PostSat Mar 06, 2021 10:29 am

Sander de Regt wrote:I just ripped the video from Youtube and played a bit with it, and I think I see the problem with stabilizing. It appears that there has been a bit of a rocking back and forth motion in the shot (which changes the tilting angle of the camera on the drone). Probably because of the wide angle lense this means that there is *a lot* of distortion in the shot compared to say a hand held shot on ground level where you'd want to compensate for the movement of the operator.

So I got a technically pretty stable shot, but this resulted in lots of visible warping in the rest of the frame.

I'm not sure if this is a good analogy, but here goes:

You could compare it by stabilizing a cape that's flapping in the wind, slightly towards you.
Say you hold the cape up by two points with two hands.

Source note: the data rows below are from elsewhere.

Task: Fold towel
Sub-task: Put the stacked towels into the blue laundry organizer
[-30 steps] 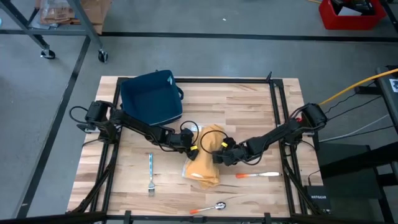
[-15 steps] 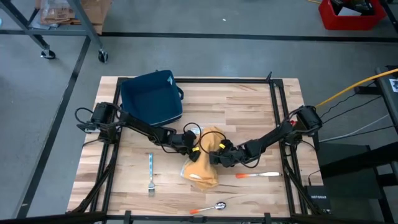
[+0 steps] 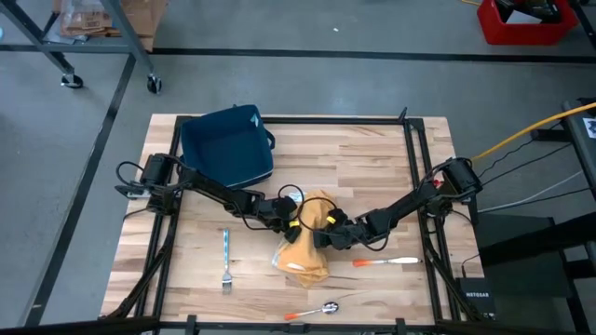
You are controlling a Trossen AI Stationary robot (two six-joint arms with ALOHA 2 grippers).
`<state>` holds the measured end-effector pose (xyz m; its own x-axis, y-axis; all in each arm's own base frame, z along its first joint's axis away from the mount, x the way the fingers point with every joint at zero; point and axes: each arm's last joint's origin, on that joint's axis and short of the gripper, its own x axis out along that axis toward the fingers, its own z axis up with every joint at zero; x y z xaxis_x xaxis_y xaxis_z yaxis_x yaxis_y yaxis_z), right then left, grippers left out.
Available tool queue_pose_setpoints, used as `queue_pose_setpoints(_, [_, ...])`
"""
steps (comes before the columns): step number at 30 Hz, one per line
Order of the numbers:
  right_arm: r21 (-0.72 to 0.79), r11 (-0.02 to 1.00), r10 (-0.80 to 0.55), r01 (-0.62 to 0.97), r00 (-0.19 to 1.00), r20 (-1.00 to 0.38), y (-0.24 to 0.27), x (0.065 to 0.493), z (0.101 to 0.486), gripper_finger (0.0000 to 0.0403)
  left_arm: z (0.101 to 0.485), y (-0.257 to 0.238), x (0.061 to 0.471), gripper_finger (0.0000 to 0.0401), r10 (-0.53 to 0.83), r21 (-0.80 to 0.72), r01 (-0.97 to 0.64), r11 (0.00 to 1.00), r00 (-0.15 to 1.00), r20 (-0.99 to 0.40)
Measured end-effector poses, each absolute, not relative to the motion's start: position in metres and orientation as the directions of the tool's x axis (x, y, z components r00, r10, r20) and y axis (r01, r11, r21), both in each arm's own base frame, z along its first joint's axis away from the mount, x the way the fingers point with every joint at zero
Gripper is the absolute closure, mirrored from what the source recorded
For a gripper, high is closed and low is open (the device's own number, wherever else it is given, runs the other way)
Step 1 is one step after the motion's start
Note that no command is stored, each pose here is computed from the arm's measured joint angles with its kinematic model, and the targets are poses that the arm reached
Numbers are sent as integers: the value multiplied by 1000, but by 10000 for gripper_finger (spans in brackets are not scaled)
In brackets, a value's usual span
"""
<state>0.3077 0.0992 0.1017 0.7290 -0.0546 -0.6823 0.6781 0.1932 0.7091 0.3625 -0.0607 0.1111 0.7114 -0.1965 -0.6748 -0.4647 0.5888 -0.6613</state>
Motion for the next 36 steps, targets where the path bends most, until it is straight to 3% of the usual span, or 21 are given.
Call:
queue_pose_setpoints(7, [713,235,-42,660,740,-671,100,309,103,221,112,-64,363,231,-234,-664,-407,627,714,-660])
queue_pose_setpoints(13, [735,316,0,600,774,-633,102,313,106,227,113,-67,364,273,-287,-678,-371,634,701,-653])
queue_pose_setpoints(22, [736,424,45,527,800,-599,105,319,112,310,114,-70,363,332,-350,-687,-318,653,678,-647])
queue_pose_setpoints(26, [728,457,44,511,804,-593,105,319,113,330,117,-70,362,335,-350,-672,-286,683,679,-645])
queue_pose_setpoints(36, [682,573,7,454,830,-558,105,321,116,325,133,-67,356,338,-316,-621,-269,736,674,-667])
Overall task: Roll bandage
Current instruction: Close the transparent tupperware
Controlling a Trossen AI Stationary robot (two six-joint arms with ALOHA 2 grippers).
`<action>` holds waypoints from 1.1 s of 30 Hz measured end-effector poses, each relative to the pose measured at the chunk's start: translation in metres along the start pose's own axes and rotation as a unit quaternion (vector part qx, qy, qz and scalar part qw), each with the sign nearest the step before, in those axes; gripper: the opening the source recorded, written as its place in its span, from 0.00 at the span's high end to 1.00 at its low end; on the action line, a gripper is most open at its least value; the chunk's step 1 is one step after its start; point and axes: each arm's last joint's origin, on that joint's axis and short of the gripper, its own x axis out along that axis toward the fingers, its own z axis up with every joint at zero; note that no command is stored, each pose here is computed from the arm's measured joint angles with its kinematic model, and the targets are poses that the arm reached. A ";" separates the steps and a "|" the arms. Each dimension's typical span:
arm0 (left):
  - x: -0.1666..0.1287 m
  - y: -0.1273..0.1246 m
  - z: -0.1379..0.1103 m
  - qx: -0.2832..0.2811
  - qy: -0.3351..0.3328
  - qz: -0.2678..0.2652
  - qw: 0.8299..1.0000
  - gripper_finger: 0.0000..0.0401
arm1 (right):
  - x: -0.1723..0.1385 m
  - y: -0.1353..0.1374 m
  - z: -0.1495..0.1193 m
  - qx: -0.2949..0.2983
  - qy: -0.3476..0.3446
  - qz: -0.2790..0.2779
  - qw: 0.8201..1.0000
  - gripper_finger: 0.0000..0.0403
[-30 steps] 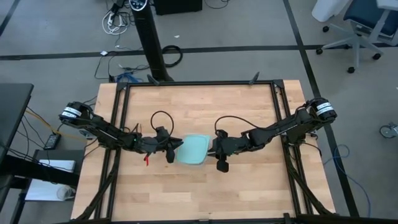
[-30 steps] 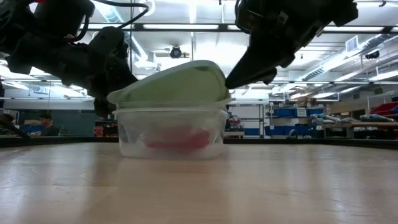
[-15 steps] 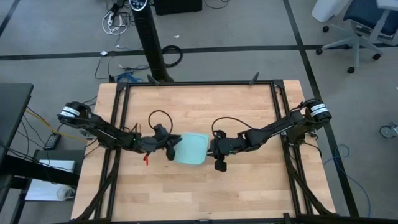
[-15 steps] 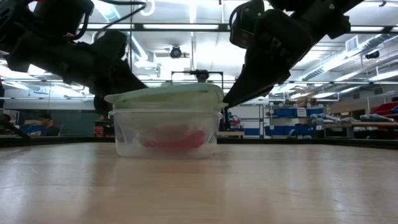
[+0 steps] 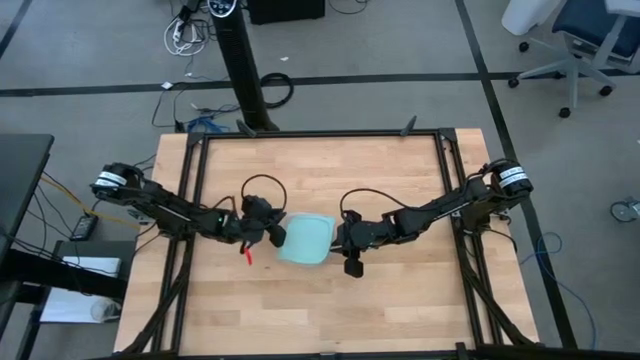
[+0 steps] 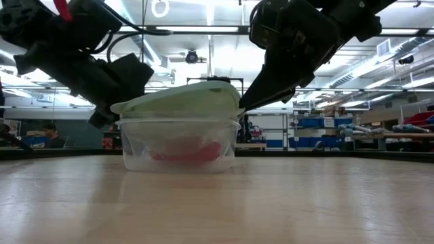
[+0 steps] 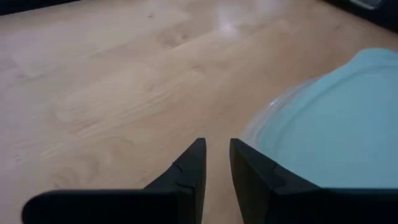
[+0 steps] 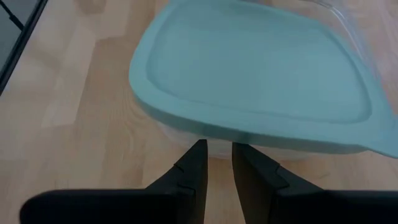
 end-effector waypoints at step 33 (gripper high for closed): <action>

You can stabilize the hands and the top line of the cape, so that part of the shot will become more stable but the distortion of the cape itself will only be made worse because of this.

If you want to truly stabilize this, you probably would have to do a camera track, extract the distortion, undistort the footage etc.

Syntheyes could probably get you a long way there, but then you come back to the original issue: there's just not much to track in the shot that's actually a fixed point, so getting a decent cameratrack won't be easy.


Thanks a lot for your time and your help!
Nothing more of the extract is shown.